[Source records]

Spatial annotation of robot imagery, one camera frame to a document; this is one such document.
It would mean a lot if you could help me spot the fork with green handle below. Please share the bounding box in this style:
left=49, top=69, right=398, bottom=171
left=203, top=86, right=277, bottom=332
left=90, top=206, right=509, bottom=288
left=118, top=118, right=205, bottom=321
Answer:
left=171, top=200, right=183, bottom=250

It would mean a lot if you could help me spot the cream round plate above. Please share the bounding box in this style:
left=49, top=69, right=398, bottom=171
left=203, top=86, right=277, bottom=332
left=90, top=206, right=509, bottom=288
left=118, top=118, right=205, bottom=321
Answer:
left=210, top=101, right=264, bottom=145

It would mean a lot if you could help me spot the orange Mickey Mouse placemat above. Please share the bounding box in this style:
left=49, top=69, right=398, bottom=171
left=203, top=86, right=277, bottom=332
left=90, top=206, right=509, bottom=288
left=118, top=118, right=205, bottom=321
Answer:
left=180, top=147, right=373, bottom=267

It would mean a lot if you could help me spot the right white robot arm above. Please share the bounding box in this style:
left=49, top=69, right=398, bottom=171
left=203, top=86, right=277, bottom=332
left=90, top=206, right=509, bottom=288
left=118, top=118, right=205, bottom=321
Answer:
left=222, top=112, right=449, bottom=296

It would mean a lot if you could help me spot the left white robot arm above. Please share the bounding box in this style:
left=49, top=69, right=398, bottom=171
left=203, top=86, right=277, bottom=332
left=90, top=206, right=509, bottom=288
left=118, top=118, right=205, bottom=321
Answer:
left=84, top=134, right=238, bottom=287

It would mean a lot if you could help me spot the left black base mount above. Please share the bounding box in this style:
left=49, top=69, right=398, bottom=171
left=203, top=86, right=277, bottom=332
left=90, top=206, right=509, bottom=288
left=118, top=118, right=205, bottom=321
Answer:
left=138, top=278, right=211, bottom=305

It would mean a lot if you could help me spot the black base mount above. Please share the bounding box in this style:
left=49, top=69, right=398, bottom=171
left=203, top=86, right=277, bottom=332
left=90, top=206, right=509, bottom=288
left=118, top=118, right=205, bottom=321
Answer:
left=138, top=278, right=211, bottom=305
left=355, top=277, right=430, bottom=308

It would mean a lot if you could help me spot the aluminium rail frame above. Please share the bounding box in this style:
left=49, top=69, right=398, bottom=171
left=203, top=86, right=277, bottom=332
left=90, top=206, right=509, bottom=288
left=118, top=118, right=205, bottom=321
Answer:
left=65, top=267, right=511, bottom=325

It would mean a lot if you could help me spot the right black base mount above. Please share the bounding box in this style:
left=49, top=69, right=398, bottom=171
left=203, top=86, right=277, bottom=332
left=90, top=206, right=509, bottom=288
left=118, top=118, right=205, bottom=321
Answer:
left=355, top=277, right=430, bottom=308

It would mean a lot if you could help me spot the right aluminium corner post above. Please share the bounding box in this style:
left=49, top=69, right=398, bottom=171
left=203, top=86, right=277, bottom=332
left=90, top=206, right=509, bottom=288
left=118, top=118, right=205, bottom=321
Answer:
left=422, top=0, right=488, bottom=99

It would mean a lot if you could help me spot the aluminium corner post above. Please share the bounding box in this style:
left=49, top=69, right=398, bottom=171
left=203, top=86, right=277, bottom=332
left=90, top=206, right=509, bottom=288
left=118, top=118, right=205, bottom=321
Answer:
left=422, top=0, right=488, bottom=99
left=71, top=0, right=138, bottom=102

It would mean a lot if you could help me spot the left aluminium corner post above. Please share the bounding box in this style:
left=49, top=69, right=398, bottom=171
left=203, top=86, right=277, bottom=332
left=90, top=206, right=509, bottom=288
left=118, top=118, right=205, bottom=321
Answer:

- **What the task requires**:
Word for word, write out all of the entries again.

- **Response**:
Spatial annotation of robot imagery, one camera frame to a document; this is one such document.
It would mean a lot if you could help me spot the fork with green handle below. Please share the bounding box in this style:
left=49, top=69, right=398, bottom=171
left=203, top=86, right=277, bottom=332
left=90, top=206, right=509, bottom=288
left=118, top=118, right=205, bottom=321
Answer:
left=171, top=200, right=183, bottom=250

It would mean a lot if you could help me spot the cream round plate above. Please share the bounding box in this style:
left=49, top=69, right=398, bottom=171
left=203, top=86, right=277, bottom=332
left=90, top=206, right=509, bottom=288
left=118, top=118, right=205, bottom=321
Answer:
left=210, top=101, right=264, bottom=145

It would mean a lot if you could help me spot the orange Mickey Mouse placemat above. Please share the bounding box in this style:
left=49, top=69, right=398, bottom=171
left=203, top=86, right=277, bottom=332
left=90, top=206, right=509, bottom=288
left=118, top=118, right=205, bottom=321
Answer:
left=180, top=147, right=373, bottom=267

It would mean a lot if you could help me spot the right white robot arm above. Please share the bounding box in this style:
left=49, top=69, right=398, bottom=171
left=203, top=86, right=277, bottom=332
left=90, top=206, right=509, bottom=288
left=118, top=118, right=205, bottom=321
Answer:
left=222, top=112, right=449, bottom=296

It would mean a lot if you could help me spot the left white robot arm above. Please share the bounding box in this style:
left=49, top=69, right=398, bottom=171
left=203, top=86, right=277, bottom=332
left=90, top=206, right=509, bottom=288
left=118, top=118, right=205, bottom=321
Answer:
left=84, top=134, right=238, bottom=287

It would mean a lot if you could help me spot the left black base mount above. Please share the bounding box in this style:
left=49, top=69, right=398, bottom=171
left=203, top=86, right=277, bottom=332
left=90, top=206, right=509, bottom=288
left=118, top=118, right=205, bottom=321
Answer:
left=138, top=278, right=211, bottom=305

It would mean a lot if you could help me spot the black base mount above. Please share the bounding box in this style:
left=49, top=69, right=398, bottom=171
left=203, top=86, right=277, bottom=332
left=90, top=206, right=509, bottom=288
left=118, top=118, right=205, bottom=321
Answer:
left=138, top=278, right=211, bottom=305
left=355, top=277, right=430, bottom=308

It would mean a lot if you could help me spot the aluminium rail frame above. Please share the bounding box in this style:
left=49, top=69, right=398, bottom=171
left=203, top=86, right=277, bottom=332
left=90, top=206, right=509, bottom=288
left=118, top=118, right=205, bottom=321
Answer:
left=65, top=267, right=511, bottom=325

It would mean a lot if you could help me spot the right black base mount above. Please share the bounding box in this style:
left=49, top=69, right=398, bottom=171
left=203, top=86, right=277, bottom=332
left=90, top=206, right=509, bottom=288
left=118, top=118, right=205, bottom=321
Answer:
left=355, top=277, right=430, bottom=308

It would mean a lot if you could help me spot the right aluminium corner post above. Please share the bounding box in this style:
left=49, top=69, right=398, bottom=171
left=203, top=86, right=277, bottom=332
left=90, top=206, right=509, bottom=288
left=118, top=118, right=205, bottom=321
Answer:
left=422, top=0, right=488, bottom=99

It would mean a lot if you could help me spot the aluminium corner post above. Please share the bounding box in this style:
left=49, top=69, right=398, bottom=171
left=203, top=86, right=277, bottom=332
left=90, top=206, right=509, bottom=288
left=118, top=118, right=205, bottom=321
Answer:
left=422, top=0, right=488, bottom=99
left=71, top=0, right=138, bottom=102

It would mean a lot if you could help me spot the left aluminium corner post above. Please share the bounding box in this style:
left=49, top=69, right=398, bottom=171
left=203, top=86, right=277, bottom=332
left=90, top=206, right=509, bottom=288
left=118, top=118, right=205, bottom=321
Answer:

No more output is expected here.